→ **DESCRIPTION OF THE TASK**: Repeat exactly the lines of the material below that run from the "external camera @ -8" line to the "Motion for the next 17" line, including both, and do not carry over any pictures.

→ **DATA SUPPLIED**:

----------------------------------------

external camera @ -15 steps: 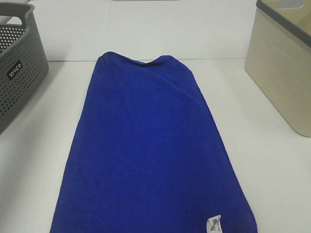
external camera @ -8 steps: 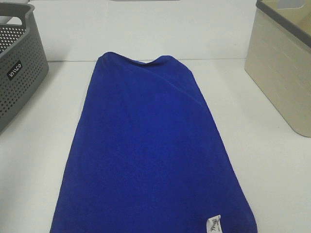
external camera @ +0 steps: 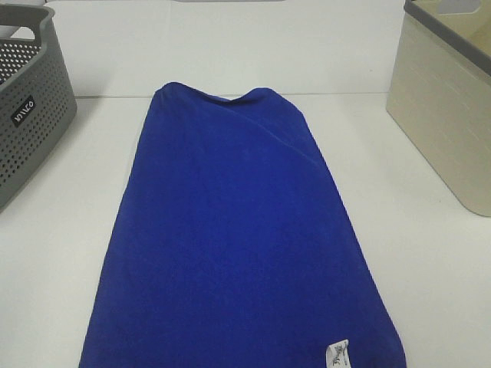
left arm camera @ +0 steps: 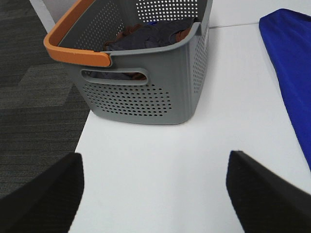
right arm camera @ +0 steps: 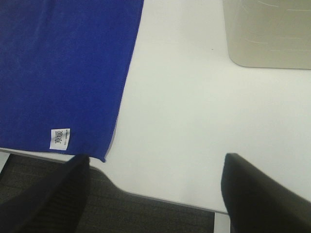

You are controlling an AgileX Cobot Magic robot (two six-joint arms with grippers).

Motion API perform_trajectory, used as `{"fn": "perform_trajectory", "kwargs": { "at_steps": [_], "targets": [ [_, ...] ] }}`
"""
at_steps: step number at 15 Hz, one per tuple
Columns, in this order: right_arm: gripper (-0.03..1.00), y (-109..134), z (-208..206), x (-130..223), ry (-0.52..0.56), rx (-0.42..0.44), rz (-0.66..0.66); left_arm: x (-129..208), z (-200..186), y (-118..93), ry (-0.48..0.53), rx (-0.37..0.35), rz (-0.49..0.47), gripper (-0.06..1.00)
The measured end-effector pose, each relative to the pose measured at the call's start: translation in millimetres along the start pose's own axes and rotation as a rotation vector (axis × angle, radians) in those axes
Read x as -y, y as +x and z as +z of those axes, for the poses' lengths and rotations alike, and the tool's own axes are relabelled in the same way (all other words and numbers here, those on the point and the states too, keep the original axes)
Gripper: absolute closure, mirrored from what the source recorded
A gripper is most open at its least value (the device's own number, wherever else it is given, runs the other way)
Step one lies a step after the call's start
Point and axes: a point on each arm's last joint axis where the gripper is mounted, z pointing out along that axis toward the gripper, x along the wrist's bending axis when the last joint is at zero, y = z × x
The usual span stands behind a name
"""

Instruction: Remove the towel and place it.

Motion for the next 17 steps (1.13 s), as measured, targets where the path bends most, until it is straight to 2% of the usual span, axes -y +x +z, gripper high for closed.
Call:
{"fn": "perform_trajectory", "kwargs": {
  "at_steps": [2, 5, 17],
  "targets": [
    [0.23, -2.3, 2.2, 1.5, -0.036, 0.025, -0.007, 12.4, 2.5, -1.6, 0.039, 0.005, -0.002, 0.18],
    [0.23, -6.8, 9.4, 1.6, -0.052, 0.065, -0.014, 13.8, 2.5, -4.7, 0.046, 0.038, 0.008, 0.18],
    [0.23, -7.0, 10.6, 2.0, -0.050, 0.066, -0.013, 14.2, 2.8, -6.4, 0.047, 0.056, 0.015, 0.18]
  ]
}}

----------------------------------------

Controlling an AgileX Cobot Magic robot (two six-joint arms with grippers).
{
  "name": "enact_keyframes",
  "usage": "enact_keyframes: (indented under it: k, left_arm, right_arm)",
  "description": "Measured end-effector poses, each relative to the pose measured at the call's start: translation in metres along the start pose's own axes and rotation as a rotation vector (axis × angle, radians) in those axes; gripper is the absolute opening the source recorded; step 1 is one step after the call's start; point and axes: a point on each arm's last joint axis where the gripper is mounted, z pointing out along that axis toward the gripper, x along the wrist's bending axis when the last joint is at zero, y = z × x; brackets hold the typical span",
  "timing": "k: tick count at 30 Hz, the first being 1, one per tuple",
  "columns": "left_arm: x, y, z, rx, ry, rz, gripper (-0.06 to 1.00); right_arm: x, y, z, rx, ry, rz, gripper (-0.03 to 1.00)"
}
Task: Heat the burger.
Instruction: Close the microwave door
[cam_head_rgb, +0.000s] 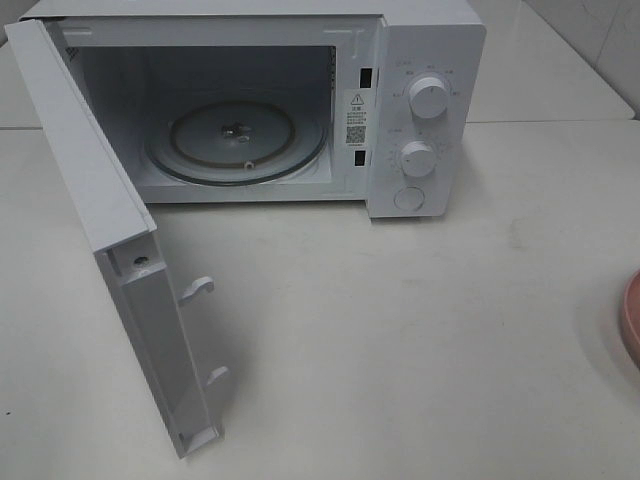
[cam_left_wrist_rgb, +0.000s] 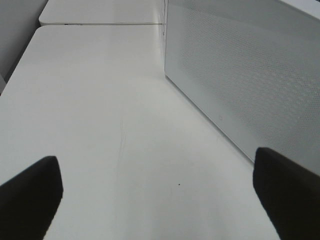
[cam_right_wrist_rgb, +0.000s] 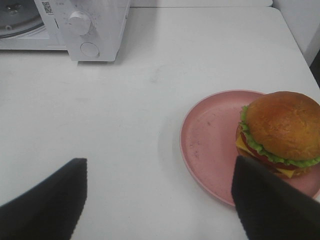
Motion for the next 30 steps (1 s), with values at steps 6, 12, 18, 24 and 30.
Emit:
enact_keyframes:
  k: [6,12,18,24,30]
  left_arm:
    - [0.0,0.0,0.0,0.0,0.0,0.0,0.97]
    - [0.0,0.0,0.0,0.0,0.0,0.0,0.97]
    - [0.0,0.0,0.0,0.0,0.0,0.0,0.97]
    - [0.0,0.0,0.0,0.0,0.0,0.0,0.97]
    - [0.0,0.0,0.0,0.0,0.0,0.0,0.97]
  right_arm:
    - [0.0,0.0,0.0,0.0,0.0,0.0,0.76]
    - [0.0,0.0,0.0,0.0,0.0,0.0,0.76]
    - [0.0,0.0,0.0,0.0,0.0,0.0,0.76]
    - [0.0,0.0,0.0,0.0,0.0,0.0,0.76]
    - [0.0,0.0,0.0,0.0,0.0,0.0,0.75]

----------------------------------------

→ **PROBLEM SOLUTION**:
external camera @ -8 steps: 
external camera @ +0 steps: 
left arm camera @ +0 steps: 
right arm camera @ +0 steps: 

You are controlling an AgileX Cobot Magic robot (two six-joint arms with grippers).

Motion API perform_trajectory, used as `{"fn": "perform_trajectory", "kwargs": { "at_steps": [_], "targets": [ [_, ...] ] }}`
"""
at_steps: step number at 15 Hz, one per tuple
Columns, in this order: right_arm: gripper (-0.03..1.00), y (-109..134), z (-208..206), x (-130..223), ry (-0.52..0.56), rx (-0.42..0.44), rz (-0.66..0.66); left_arm: x (-129..208), z (-200..186), y (-118..93), ry (-0.48..0.53), rx (-0.37..0.35), rz (-0.49..0.47), gripper (-0.06..1.00)
The measured end-effector pose, each relative to the pose measured at the call's start: translation in millimetres along the start pose's own axes and rotation as a rotation vector (axis × angle, radians) in those axes
Read x as -y, y as +x and z as +z of those axes, for the poses' lengths and rotations alike, and the tool's own axes are relabelled in the same way (all other words and numbers here, those on the point and the states too, keep the original axes)
Gripper: absolute closure, mirrored from what the source recorded
A gripper is most open at its least value (the device's own number, wherever else it is given, runs the other way)
Step one lies a step after the call's start
Point and axes: a point on each arm's last joint axis where the gripper is mounted, z pointing out along that axis toward the gripper, x along the wrist's bending axis when the last joint is at zero, y = z × x
The usual span stands behind a name
"""

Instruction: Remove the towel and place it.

Motion for the next 17 steps (1.13 s), as measured, targets where the path bends most, until it is straight to 2% of the usual span, axes -y +x +z, gripper high for closed.

For this exercise, the work is now complete.